Exercise description
Your answer must be the data repeated exactly, with no pictures in it.

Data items
▬▬▬▬▬▬

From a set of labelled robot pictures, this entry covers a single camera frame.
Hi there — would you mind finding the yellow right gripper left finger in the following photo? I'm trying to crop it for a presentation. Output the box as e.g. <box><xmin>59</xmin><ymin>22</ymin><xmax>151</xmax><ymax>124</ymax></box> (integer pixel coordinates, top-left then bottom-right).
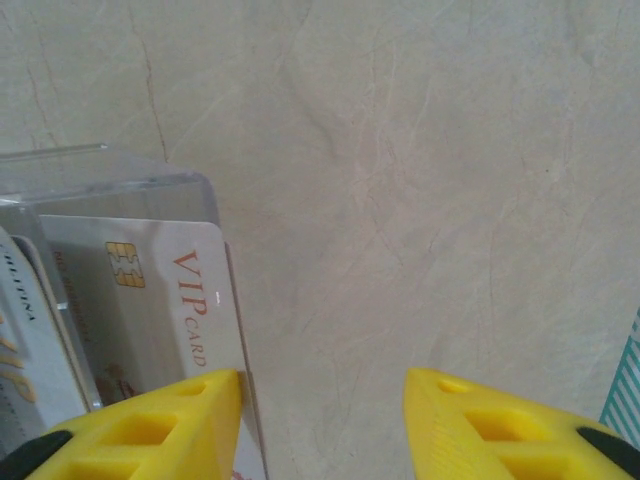
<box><xmin>0</xmin><ymin>368</ymin><xmax>244</xmax><ymax>480</ymax></box>

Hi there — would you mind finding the white card red VIP print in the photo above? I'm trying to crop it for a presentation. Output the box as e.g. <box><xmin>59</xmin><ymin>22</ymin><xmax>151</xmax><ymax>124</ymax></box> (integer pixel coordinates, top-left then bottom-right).
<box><xmin>39</xmin><ymin>214</ymin><xmax>266</xmax><ymax>480</ymax></box>

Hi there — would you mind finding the silver card gold VIP print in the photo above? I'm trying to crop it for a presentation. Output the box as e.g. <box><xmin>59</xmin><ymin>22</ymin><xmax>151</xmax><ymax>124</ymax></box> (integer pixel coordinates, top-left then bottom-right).
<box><xmin>0</xmin><ymin>227</ymin><xmax>94</xmax><ymax>441</ymax></box>

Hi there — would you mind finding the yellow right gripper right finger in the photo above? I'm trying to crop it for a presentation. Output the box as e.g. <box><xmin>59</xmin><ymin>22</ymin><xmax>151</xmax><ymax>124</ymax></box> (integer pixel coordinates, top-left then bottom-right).
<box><xmin>403</xmin><ymin>367</ymin><xmax>640</xmax><ymax>480</ymax></box>

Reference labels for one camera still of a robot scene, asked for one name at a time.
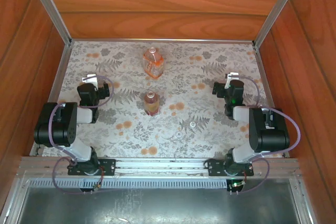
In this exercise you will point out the white bottle cap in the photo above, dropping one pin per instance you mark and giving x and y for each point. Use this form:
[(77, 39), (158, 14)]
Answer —
[(179, 134), (193, 124)]

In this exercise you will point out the slim bottle red label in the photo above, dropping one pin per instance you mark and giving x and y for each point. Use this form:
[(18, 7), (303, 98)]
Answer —
[(151, 106)]

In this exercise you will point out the wide square orange bottle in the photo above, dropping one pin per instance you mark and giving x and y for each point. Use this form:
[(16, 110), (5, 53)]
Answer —
[(153, 64)]

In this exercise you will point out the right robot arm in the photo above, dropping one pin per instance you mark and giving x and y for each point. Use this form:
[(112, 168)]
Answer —
[(270, 140)]

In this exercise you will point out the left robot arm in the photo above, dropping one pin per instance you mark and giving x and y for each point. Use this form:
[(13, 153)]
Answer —
[(60, 129)]

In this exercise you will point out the floral table cloth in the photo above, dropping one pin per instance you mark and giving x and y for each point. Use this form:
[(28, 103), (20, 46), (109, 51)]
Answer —
[(126, 140)]

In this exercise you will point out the small circuit board green light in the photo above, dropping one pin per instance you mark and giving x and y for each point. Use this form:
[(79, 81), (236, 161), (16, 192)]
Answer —
[(236, 184)]

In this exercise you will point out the grey metal sheet panel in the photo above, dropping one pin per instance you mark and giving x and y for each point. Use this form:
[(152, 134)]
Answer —
[(157, 208)]

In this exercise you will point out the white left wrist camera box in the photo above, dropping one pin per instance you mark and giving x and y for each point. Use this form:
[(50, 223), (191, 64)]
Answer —
[(89, 78)]

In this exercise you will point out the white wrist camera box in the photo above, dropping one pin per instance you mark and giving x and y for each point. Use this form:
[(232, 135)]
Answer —
[(232, 75), (89, 78)]

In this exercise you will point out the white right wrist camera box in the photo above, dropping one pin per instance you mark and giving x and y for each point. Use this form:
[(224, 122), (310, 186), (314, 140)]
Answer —
[(232, 75)]

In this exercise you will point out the aluminium table side rail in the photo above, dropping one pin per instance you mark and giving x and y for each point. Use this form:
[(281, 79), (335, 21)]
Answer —
[(263, 77)]

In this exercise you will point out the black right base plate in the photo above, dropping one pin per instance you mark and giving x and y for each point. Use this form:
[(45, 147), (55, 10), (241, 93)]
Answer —
[(214, 167)]

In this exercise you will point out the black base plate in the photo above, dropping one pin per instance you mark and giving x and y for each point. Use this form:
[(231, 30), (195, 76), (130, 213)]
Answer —
[(214, 167), (108, 167)]

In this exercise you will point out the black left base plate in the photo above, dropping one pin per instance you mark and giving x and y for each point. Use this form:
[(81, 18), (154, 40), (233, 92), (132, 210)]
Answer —
[(108, 167)]

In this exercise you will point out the aluminium table edge rail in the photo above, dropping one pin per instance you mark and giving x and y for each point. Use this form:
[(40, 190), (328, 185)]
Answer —
[(157, 40)]

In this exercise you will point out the slanted aluminium frame post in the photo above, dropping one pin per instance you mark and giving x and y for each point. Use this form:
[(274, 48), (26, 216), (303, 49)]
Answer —
[(50, 6), (278, 6)]

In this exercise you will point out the aluminium mounting rail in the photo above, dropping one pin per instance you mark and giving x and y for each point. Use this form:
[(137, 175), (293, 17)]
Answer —
[(157, 165)]

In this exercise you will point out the aluminium lower frame bar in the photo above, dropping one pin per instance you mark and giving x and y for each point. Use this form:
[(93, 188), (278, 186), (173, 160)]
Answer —
[(13, 203), (304, 203)]

▬▬▬▬▬▬

Answer box
From a set of labelled robot pictures, this entry covers a single camera frame.
Hi there — would you mind finding the yellow right gripper left finger in the following photo? I'm trying to crop it for a presentation. Output the box as e.g. <box><xmin>59</xmin><ymin>22</ymin><xmax>151</xmax><ymax>124</ymax></box> (integer pixel coordinates, top-left then bottom-right).
<box><xmin>0</xmin><ymin>368</ymin><xmax>244</xmax><ymax>480</ymax></box>

Hi there — would you mind finding the white card red VIP print in the photo above? I'm trying to crop it for a presentation. Output the box as e.g. <box><xmin>59</xmin><ymin>22</ymin><xmax>151</xmax><ymax>124</ymax></box> (integer pixel coordinates, top-left then bottom-right).
<box><xmin>39</xmin><ymin>214</ymin><xmax>266</xmax><ymax>480</ymax></box>

Hi there — would you mind finding the silver card gold VIP print in the photo above? I'm trying to crop it for a presentation. Output the box as e.g. <box><xmin>59</xmin><ymin>22</ymin><xmax>151</xmax><ymax>124</ymax></box> (integer pixel coordinates, top-left then bottom-right).
<box><xmin>0</xmin><ymin>227</ymin><xmax>94</xmax><ymax>441</ymax></box>

Hi there — would you mind finding the yellow right gripper right finger in the photo above? I'm trying to crop it for a presentation. Output the box as e.g. <box><xmin>59</xmin><ymin>22</ymin><xmax>151</xmax><ymax>124</ymax></box> (integer pixel coordinates, top-left then bottom-right).
<box><xmin>403</xmin><ymin>367</ymin><xmax>640</xmax><ymax>480</ymax></box>

Reference labels for one camera still of a robot scene, asked for one name at a time.
In this exercise you will point out the white bottle cap in the photo above, dropping one pin per instance you mark and giving x and y for each point. Use this form:
[(77, 39), (158, 14)]
Answer —
[(179, 134), (193, 124)]

In this exercise you will point out the slim bottle red label in the photo above, dropping one pin per instance you mark and giving x and y for each point. Use this form:
[(18, 7), (303, 98)]
Answer —
[(151, 106)]

In this exercise you will point out the wide square orange bottle in the photo above, dropping one pin per instance you mark and giving x and y for each point. Use this form:
[(16, 110), (5, 53)]
Answer —
[(153, 64)]

In this exercise you will point out the right robot arm in the photo above, dropping one pin per instance you mark and giving x and y for each point. Use this form:
[(112, 168)]
Answer —
[(270, 140)]

In this exercise you will point out the left robot arm in the photo above, dropping one pin per instance you mark and giving x and y for each point. Use this form:
[(13, 153)]
Answer —
[(60, 129)]

In this exercise you will point out the floral table cloth in the photo above, dropping one pin per instance you mark and giving x and y for each point. Use this form:
[(28, 103), (20, 46), (109, 51)]
Answer —
[(126, 140)]

In this exercise you will point out the small circuit board green light in the photo above, dropping one pin per instance you mark and giving x and y for each point. Use this form:
[(79, 81), (236, 161), (16, 192)]
Answer —
[(236, 184)]

In this exercise you will point out the grey metal sheet panel in the photo above, dropping one pin per instance you mark and giving x and y for each point. Use this form:
[(152, 134)]
Answer —
[(157, 208)]

In this exercise you will point out the white left wrist camera box in the photo above, dropping one pin per instance you mark and giving x and y for each point. Use this form:
[(50, 223), (191, 64)]
Answer —
[(89, 78)]

In this exercise you will point out the white wrist camera box in the photo above, dropping one pin per instance you mark and giving x and y for each point. Use this form:
[(232, 135)]
Answer —
[(232, 75), (89, 78)]

In this exercise you will point out the white right wrist camera box in the photo above, dropping one pin per instance you mark and giving x and y for each point. Use this form:
[(224, 122), (310, 186), (314, 140)]
Answer —
[(232, 75)]

In this exercise you will point out the aluminium table side rail in the photo above, dropping one pin per instance you mark and giving x and y for each point. Use this form:
[(281, 79), (335, 21)]
Answer —
[(263, 77)]

In this exercise you will point out the black right base plate in the photo above, dropping one pin per instance you mark and giving x and y for each point. Use this form:
[(45, 147), (55, 10), (241, 93)]
Answer —
[(214, 167)]

In this exercise you will point out the black base plate in the photo above, dropping one pin per instance you mark and giving x and y for each point. Use this form:
[(231, 30), (195, 76), (130, 213)]
Answer —
[(214, 167), (108, 167)]

In this exercise you will point out the black left base plate in the photo above, dropping one pin per instance you mark and giving x and y for each point. Use this form:
[(81, 18), (154, 40), (233, 92), (132, 210)]
Answer —
[(108, 167)]

In this exercise you will point out the aluminium table edge rail in the photo above, dropping one pin per instance you mark and giving x and y for each point. Use this form:
[(40, 190), (328, 185)]
Answer —
[(157, 40)]

In this exercise you will point out the slanted aluminium frame post in the photo above, dropping one pin per instance you mark and giving x and y for each point. Use this form:
[(274, 48), (26, 216), (303, 49)]
Answer —
[(50, 6), (278, 6)]

In this exercise you will point out the aluminium mounting rail in the photo above, dropping one pin per instance you mark and giving x and y for each point. Use this form:
[(137, 175), (293, 17)]
Answer —
[(157, 165)]

In this exercise you will point out the aluminium lower frame bar in the photo above, dropping one pin per instance you mark and giving x and y for each point. Use this form:
[(93, 188), (278, 186), (173, 160)]
Answer —
[(13, 203), (304, 203)]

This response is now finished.